***** Collected material

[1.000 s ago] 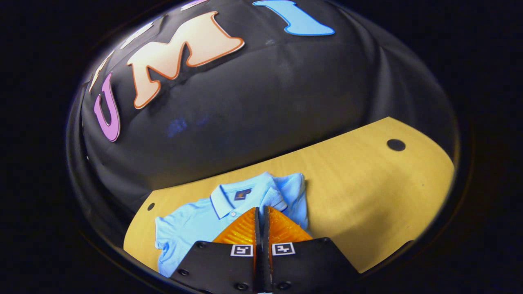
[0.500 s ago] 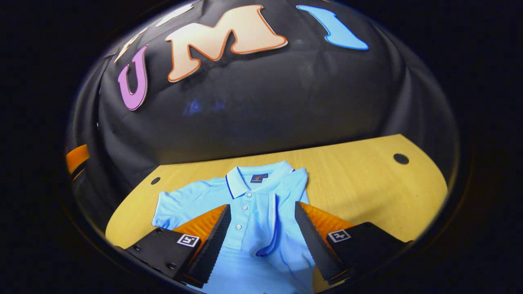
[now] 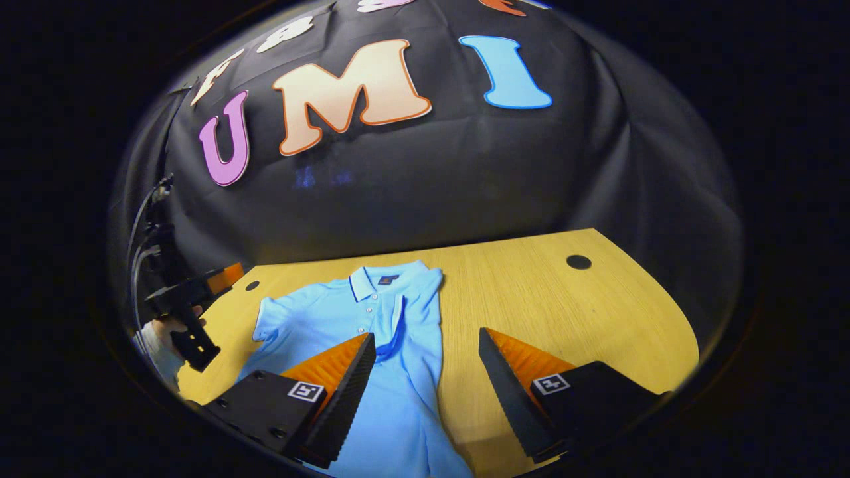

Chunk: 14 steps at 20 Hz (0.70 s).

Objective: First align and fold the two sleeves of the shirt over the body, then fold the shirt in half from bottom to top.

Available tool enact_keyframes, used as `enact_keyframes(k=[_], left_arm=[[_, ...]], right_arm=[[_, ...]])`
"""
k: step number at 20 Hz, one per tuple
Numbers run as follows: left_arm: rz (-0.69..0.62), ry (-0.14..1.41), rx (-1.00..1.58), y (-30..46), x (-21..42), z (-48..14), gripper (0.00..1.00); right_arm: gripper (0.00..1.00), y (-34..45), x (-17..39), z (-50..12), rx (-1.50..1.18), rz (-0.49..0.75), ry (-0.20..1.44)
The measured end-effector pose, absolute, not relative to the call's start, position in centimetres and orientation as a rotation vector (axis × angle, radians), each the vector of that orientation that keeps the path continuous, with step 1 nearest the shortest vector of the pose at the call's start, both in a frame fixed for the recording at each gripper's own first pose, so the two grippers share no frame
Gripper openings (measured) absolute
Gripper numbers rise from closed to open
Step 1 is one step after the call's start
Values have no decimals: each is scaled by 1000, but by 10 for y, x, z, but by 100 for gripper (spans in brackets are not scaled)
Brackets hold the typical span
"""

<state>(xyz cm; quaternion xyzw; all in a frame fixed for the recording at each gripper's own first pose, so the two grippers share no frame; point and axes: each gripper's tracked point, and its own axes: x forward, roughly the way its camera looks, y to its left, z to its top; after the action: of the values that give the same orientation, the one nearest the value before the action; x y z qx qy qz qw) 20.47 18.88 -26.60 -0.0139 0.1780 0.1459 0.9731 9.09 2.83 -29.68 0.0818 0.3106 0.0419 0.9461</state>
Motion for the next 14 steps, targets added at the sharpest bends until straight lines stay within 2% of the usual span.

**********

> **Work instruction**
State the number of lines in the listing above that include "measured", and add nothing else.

> **Response below**
2